He Ceres Leader Index (ILC) grew by 0.3% in March and marked its sixth consecutive increase, reaffirming the expansion of the economy in Uruguay and confirming a positive first quarter of the year in relation to the performance of the economic activity national.
He Center for Studies of Economic and Social Reality (Ceres) published its monthly Leading Index, a leading indicator of the level of activity that is used to give signals about the sign of the evolution of economic activity overview of the country based on an extensive database composed of factors from the internal panorama and the international context.
The March report recorded growth of 0.3%, the sixth in a row, and also the Diffusion Index (ID) accompanied this positive behavior: the data that shows the proportion of the index components that grew in the month was 63%; That is, more than half of the variables that make up the ILC had improvements compared to the previous measurement, in February.
The information confirms the trend of recovery and expansion of the economy after the consequences and the greatest impact generated by the historic drought that it experienced Uruguay They will be left behind.
“This year there is no drought, the price gap with Argentina was significantly reduced and the refinery plant The Tile “It is planned to return to activity soon, so a rebound in activity is expected,” they announced from Ceres, projecting a continuation of this upward trend.
“At the same time, it is projected that exports will give a boost with the full production of the second plant of UPM, and there is another positive effect due to the completion of new investments. This begins to be seen in the first months with positive data at the level of employment and real salary, which has an impact on a greater consumption, and this dynamism is expected to continue in the coming months,” they considered in the report.
Meanwhile, 2023 closed with slight growth of 0.4% — a rebound that was also observed in the last positive quarter reflected in the ILC.
Warning points to take into account
Beyond the six months of consolidation in the growth of the economic activity, Ceres warned that, in parallel, “the country has a loss of competitiveness -measured through the global real exchange rate- of 14% in the last two years, with significant impact on the cost effectiveness of the agro-export industry and tourism.”
“A change in the trend in this regard is not expected, which is why these problems will persist in the coming months,” they noted, in this sense.
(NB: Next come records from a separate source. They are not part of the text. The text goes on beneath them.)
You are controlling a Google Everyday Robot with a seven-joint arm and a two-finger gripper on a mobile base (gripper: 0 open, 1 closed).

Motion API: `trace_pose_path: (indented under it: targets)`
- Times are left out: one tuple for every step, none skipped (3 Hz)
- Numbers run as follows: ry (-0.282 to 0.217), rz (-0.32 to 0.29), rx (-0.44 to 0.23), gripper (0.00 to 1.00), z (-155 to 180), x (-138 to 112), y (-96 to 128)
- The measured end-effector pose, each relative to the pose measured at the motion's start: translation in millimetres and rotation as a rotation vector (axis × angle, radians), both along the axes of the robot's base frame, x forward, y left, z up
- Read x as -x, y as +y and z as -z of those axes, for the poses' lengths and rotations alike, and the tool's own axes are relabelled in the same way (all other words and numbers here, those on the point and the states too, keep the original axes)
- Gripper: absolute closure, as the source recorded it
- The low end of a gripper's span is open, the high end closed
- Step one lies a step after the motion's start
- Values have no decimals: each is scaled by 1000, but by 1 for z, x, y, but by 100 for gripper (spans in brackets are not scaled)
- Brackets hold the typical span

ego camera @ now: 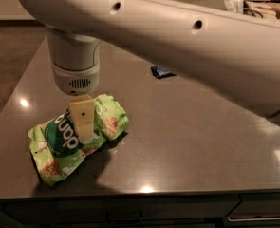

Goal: Move green rice chip bag near rxbar blueberry

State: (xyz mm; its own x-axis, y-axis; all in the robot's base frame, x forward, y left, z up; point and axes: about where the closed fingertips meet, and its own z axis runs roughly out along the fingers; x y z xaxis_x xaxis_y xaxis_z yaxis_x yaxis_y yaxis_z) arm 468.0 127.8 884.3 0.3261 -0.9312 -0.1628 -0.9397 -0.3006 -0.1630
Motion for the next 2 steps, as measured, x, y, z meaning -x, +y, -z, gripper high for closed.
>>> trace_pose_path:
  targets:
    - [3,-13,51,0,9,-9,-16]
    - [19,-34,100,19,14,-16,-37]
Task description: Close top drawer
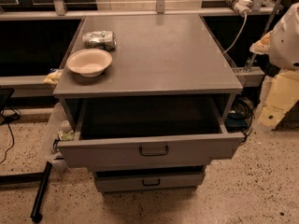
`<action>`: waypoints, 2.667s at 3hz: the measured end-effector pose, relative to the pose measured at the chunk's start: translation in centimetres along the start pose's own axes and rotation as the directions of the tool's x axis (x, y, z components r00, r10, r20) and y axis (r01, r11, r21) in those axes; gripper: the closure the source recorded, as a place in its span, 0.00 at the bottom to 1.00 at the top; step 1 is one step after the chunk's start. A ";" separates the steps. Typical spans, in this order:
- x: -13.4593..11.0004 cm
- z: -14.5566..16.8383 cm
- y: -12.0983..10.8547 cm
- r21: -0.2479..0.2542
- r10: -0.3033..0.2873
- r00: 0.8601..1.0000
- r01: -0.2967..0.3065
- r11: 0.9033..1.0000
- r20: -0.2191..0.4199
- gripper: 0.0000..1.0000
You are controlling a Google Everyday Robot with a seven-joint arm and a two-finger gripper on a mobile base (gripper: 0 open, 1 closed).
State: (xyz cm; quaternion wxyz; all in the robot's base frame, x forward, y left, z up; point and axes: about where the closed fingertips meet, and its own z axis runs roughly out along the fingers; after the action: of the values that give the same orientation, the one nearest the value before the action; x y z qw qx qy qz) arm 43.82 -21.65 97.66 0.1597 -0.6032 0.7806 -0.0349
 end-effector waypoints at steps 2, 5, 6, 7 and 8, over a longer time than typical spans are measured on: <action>0.4 1.2 0.0 0.007 0.008 1.000 -0.008 1.000 0.018 0.19; 2.4 19.0 5.4 -0.153 0.072 0.987 -0.050 0.987 0.145 0.89; 2.6 25.1 7.5 -0.214 0.110 0.977 -0.069 0.974 0.185 1.00; 2.6 25.1 7.5 -0.214 0.110 0.977 -0.069 0.974 0.185 1.00; 2.9 25.3 7.5 -0.201 0.116 0.975 -0.078 0.976 0.188 1.00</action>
Offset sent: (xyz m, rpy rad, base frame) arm 0.0077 -0.0067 -0.0361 0.0430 -0.0054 -0.0121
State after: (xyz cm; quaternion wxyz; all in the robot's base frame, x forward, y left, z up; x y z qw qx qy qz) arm 43.59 -18.96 71.29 0.1793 -0.5772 0.7892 0.1090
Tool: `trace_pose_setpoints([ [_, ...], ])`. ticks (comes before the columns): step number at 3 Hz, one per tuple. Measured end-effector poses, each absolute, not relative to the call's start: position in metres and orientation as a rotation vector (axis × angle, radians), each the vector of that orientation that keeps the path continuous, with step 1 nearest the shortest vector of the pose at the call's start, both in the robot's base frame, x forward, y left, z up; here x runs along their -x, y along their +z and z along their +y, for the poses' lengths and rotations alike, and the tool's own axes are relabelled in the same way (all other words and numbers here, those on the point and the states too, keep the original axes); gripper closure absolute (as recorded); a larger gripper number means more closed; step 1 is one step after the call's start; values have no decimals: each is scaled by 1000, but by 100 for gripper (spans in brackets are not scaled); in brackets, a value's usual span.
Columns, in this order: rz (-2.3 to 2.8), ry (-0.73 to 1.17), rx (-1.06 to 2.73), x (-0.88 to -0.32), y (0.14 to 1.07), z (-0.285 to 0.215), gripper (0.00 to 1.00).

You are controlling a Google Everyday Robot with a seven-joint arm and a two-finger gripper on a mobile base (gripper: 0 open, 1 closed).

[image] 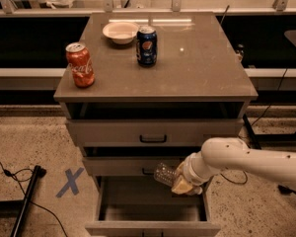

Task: Place water bottle into bottom drawer

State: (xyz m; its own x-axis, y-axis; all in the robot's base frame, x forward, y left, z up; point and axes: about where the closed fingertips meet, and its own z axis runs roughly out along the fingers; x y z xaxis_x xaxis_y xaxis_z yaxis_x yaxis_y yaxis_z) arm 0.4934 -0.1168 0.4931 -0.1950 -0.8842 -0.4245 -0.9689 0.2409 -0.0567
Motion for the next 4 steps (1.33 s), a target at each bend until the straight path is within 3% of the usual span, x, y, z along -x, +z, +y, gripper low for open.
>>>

Among the aspects to be addressed due to its less positive than expected behavior are also the 2% drop in export requests. during the first quarter compared to the same period last year; the smaller placements of rapeseed, beef, rice and dairy products; the fall of the Industrial production —dragged by the refinery strike—; and low construction activity during 2023 due to the completion of the UPM 2 plant.
Positive signs supporting growth
On the other hand, the report also pointed out the good indicators at the sector level. Among them, the export growth of wheat and cellulose, also accompanied by an increase of 4.4% in cattle slaughter during the first quarter.
Likewise, the construction of housing and road works contributed to cushioning the decline in activity, while the collection of the General Tax Directorate (DGI) by VAT creation in real terms in January—both monthly and year-on-year—and the electrical energy consumption in industries and residences there was a year-on-year increase in the January-February two-month period.
They also grew diesel and gasoline sales during the beginning of the year, and the movement of buses in Three Crosses was higher during the first quarter of 2024, compared to the first three months of 2023.